A publicity campaign asks Good Samaritans not to hand out their spare
change to the estimated 1,600 people who sleep rough on British streets
every night.

The government's Change a Life campaign says people who want to help should
instead volunteer at their local soup kitchen, or give money to the
charities that help those forced to make their bed in a cardboard box.

Shelter said the campaign could make life worse for beggars.

``However carefully communicated, this initiative could increase the stigma
of homelessness and make life even worse for people who are already subject
to high levels of abuse and violence,'' Shelter Director Chris Holmes said
in a statement.

The government's Rough Sleepers Unit, set up to get people off the streets,
courted controversy by suggesting that giving money to beggars only fuelled
drug and alcohol addiction.

The unit's chief, Louise Casey, last year dubbed handouts to beggars as
``misplaced goodwill.''

But her unit said on Monday Change a Life was not an anti-begging campaign.

``Few human beings can walk past their fellow man in the street and not be
moved by a desire to help.

``This campaign is part of a government's responsibility to inform the
public of the best ways they can help make a real difference. It is not an
anti-begging campaign.''

Government figures show that some 1,600 people sleep on the streets every
night. Shelter says the figure is probably higher.

Social policy experts last week attacked the campaign ahead of Monday's
launch, British newspaper the Independent reported.

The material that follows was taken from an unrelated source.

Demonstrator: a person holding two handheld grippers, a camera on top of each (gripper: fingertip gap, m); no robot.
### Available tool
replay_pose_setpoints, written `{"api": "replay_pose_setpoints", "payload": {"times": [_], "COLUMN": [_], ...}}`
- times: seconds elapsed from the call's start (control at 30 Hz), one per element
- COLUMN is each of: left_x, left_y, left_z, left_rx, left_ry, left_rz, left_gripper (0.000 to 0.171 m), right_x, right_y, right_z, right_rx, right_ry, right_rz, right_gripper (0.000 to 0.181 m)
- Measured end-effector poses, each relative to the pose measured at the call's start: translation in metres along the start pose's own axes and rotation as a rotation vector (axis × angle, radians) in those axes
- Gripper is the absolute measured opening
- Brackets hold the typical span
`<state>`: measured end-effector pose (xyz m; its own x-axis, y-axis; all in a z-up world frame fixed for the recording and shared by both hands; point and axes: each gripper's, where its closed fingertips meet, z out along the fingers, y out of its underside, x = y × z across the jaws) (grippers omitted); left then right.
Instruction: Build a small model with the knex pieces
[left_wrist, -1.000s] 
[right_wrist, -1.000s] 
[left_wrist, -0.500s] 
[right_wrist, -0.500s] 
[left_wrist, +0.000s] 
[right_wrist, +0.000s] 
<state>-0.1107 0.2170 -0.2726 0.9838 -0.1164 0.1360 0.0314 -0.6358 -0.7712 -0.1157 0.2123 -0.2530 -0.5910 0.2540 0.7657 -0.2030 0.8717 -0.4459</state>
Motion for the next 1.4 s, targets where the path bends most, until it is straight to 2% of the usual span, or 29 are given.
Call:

The experts said in an open letter to Prime Minister Tony Blair that the
advertising campaign was ``potentially harmful'' and could force people
into crime and prostitution.

Shelter said the best way to fight begging was to look at why people were
on the streets and to find alternatives.

``The priority must be to find alternatives for those on the streets,
whether homeless or not,'' Holmes said.